Tablet PCs are still a relatively new technology for us, having only caught the interest of the general public in the past two years. Despite the fact that tablets can still be considered an emerging technology, science fiction writers were describing something very similar as long as forty years ago. The most prominent example of this is in Arthur C. Clarke's book 2001: A Space Odyssey published in 1968 (although it was adapted from an even earlier short story of Clarke's called The Sentinel, written in 1948). The book describes a 'foolscap-size newspad' that can be plugged into 'the ship's information circuit and scan the latest reports from Earth'.

Though Clarke's newspad is similar in some aspects to the smartphones and mobile phones of today, predictions for portable telephones can be found much earlier in the 20th century. The civil engineer John Elfreth Watkins made a number of predictions in 1900 about life in the year 2000. He wrote that 'wireless telephone and telegraph circuits will span the world' and described how talking to China would be as easy as talking to New York from Brooklyn. Thomas Edison's predictions about the future eleven years later in 1911 were slightly closer to today's smartphones.

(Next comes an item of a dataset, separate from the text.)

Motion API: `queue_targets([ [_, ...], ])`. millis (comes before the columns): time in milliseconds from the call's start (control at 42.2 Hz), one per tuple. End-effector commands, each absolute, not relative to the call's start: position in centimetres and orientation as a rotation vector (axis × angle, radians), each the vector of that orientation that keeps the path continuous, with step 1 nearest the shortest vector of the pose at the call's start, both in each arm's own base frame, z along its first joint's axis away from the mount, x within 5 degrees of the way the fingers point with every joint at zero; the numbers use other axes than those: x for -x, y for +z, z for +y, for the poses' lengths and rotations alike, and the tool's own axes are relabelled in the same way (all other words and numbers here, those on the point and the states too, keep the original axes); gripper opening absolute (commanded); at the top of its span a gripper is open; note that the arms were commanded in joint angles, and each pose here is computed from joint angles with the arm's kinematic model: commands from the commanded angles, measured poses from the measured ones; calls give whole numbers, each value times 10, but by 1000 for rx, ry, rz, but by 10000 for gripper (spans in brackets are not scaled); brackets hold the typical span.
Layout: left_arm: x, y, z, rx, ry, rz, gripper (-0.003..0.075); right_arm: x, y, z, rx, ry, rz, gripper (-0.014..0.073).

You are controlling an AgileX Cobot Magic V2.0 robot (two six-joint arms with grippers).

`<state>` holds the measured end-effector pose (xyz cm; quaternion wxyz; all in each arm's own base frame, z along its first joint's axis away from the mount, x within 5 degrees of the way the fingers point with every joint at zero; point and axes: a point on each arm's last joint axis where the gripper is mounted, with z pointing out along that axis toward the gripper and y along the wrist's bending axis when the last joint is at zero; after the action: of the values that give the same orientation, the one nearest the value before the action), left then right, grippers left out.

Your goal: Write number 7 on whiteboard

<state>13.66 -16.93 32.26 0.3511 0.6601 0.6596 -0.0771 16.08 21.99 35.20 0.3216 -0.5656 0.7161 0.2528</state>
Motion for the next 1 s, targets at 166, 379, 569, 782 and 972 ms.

He said that telephones would 'shout out proper names, or whisper the quotations from the drug market' - something easily accomplished by today's mobile phone technology.

Some predictions about the future made in films only twenty or ten years ago have already come to fruition. The second Back to the Future film, made in 1989, envisions life in 2015, three years from now. The time travelling Marty McFly demonstrates his skills on a 'retro' video game only to be told by watching youngsters that having to use your hands to play a game is so uncool. Handless video games began to appear more prominently only a few years ago with the Nintendo Wii. The Kinect for Xbox is an even better example, as it uses a motion sensor to capture the player's movements.

Some films were not even making predictions about the future and yet foreshadow today's society rather unnervingly. The 1998 film The Truman Show is about the protagonist's whole life being broadcast as a TV show. A concept that was thought strange and unlikely now can be found on most television channels with fame-hungry pseudo-celebrities broadcasting the details of their lives. Interestingly the idea of 'reality shows' can be again found in science fiction. Robert Sheckley's 1958 short story The Prize of Peril has a protagonist who has found fame through participating in 'thrill shows'. It will be even more interesting to look back in twenty or thirty years to see which of today's novels and film have predicted our future correctly.